§ **MATERIAL PROVIDED**
▶

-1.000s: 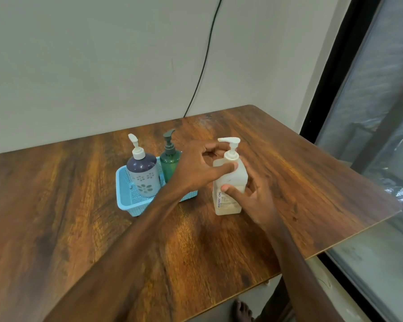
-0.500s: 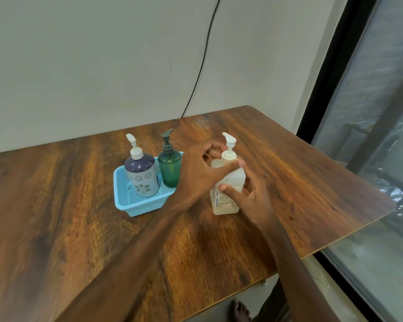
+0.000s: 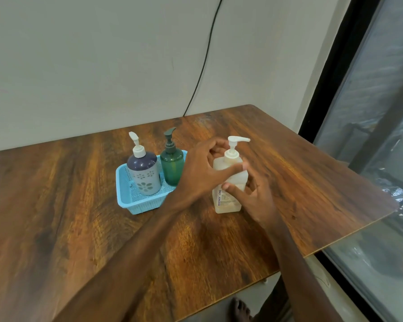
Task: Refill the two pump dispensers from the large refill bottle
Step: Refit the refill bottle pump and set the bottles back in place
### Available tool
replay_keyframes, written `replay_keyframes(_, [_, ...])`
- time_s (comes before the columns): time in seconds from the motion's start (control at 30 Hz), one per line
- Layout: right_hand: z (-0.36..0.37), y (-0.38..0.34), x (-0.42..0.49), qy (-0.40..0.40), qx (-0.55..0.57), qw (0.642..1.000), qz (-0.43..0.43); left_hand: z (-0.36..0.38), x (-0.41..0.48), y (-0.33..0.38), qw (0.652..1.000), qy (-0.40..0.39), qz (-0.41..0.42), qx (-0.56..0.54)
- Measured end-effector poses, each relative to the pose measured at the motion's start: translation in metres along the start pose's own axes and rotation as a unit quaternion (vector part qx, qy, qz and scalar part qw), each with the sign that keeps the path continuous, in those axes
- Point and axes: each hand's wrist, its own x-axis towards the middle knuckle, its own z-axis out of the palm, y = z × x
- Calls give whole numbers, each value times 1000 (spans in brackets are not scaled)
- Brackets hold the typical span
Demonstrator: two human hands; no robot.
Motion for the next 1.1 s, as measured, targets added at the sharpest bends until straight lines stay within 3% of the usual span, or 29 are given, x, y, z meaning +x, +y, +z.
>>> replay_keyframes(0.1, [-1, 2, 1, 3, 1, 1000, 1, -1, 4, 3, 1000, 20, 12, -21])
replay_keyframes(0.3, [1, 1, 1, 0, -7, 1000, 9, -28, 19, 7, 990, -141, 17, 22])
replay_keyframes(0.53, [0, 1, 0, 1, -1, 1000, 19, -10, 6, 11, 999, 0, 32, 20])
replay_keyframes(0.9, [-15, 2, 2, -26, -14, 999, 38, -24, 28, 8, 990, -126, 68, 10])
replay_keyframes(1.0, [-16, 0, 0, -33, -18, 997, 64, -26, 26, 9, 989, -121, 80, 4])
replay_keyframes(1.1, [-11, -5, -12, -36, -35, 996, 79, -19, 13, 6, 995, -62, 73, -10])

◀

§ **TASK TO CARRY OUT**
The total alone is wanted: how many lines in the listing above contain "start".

§ **WRITTEN RESPONSE**
2